Pièce maîtresse de l’opéra français du XIXe qui jouit longtemps d’une réputation inégalée, Manon et les œuvres de Massenet en général semblent depuis quelque temps sortir d’un long purgatoire d’une cinquantaine d’années, où les avaient conduit la faiblesse relative de leurs livrets, une abondance de mauvaises interprétations, une certaine usure ou tout simplement les retournements imprévisibles de la mode. Reprendre cet ouvrage, dès lors, c’est aussi s’obliger à y apporter un regard neuf et montrer au public ce qu’il peut avoir d’universel, de caractère intemporel : l’attrait d’un monde brillant de fausses valeurs, la légèreté et l’inconscience de la jeunesse conduisant à la déchéance morale, c’est tout de même un vrai sujet.
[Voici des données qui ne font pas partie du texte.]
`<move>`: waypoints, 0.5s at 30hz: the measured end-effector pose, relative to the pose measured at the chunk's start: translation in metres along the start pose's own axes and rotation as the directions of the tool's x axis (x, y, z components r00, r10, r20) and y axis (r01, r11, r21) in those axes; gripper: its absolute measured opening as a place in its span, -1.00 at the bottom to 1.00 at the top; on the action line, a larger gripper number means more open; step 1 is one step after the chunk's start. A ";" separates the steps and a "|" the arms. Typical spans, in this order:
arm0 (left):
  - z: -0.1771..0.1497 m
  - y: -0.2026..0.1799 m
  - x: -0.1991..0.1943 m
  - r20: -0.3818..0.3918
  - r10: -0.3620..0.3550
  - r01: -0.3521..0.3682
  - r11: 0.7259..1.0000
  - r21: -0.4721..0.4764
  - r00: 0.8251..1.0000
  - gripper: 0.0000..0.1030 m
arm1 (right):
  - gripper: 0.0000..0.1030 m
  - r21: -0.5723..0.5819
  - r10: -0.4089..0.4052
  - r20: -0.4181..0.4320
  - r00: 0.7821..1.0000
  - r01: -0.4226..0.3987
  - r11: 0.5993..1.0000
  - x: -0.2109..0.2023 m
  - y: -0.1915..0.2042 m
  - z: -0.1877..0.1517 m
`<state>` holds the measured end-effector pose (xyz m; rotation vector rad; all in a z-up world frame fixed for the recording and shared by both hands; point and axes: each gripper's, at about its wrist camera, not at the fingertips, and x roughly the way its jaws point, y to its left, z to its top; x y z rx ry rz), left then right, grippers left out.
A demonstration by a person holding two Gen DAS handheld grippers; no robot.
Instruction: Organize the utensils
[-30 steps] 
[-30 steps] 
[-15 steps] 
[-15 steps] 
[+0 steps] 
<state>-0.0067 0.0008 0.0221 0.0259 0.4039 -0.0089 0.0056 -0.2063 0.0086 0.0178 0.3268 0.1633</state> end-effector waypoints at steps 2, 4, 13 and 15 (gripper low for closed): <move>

Et c’est ce que, précisément, la mise en scène de Stefano Mazzonis ne parvient pas à faire. Elle place l’ensemble de l’action sous le temps d’un flash-back en mimant, pendant qu’on joue l’ouverture, une anticipation du dernier tableau : Manon prisonnière vit ses derniers moments, et jette un regard rétrospectif sur sa vie. De ce mince concept, Mazzonis ne tirera pas grand chose : dès le premier tableau, on reprend la lecture du livret dans l’ordre chronologique sans plus y penser, dans une esthétique on ne peut plus conventionnelle de comédie de boulevard, dont tout élément dramatique semble cruellement absent.
Le décor figure tout du long un grand livre illustré dressé en fond de scène, comme ceux qu’on offrait aux enfants avant la première guerre, dont chaque tableau tourne une page, montrant successivement les lieux du drame dans un réalisme un peu naïf qui n’est pas dénué de charme. Les costumes, où dominent les couleurs claires, évoquent la peinture française du XIXe siècle, comme de juste. Mais le jeu des acteurs est particulièrement pauvre, collant au texte avec une regrettable banalité. Et même si la mise en scène propose un semblant de fil conducteur autour de la fameuse « petite table », transformée au fil des différents tableaux en table de tripot ou en autel à Saint Sulpice, cela ne suffit pas à établir un concept directeur qui donne du sens à l’œuvre. L’ensemble du spectacle livre très peu d’émotion et semble placé sous le seul signe du divertissement, alors que la musique suggère en maintes occasions une densité dramatique autrement consistante.
La distribution est largement dominée par Ismaël Jordi, ténor espagnol élève d’Alfredo Kraus, dont l’aisance et le charme, la vaillance, la diction, la couleur vocale convainquent d’emblée. A ses côtés, la Manon de Sylvia Vazquez est un peu en reste : la voix n’est pas parfaite, le médium, souvent couvert par l’orchestre, manque de puissance. Le suraigu est crié et sans beauté, son jeu de comédienne, pas particulièrement bien servi par la mise en scène, manque de rayonnement – c’est gênant pour le rôle titre. Lescaut est chanté par le baryton italien Massimiliano Gagliardo, scéniquement très crédible, mais dont la diction française, teintée d’un fort accent, étonne tout de même un peu. Guy de Mey, très en forme vocalement, campe un Guillot extrêmement drôle, caricature de vieux beau ridicule et pathétique ; Brétigny (belle voix de Roger Joakim) est tout à fait satisfaisant lui aussi, mais on ne peut en dire autant des trois cocottes, qui ne brillent que par leur costume. Marcel Vanaud, enfin, dans le rôle bref du comte Des Grieux, en impose plus par l’âge et l’expérience que par la voix, en petite forme.
L’orchestre, placé un peu trop haut devant la scène – la disposition des lieux sous le chapiteau qui tient lieu provisoirement d’opéra à Liège n’est pas optimale, – domine souvent les chanteurs. Patrick Davin dirige avec aisance, mais ne réussit pas à éviter quelques décalages et imprécisions dans les ensembles ni à mettre particulièrement en valeur la richesse et la virtuosité de l’écriture orchestrale de Massenet, qui ne sort pas vraiment vainqueur de la soirée.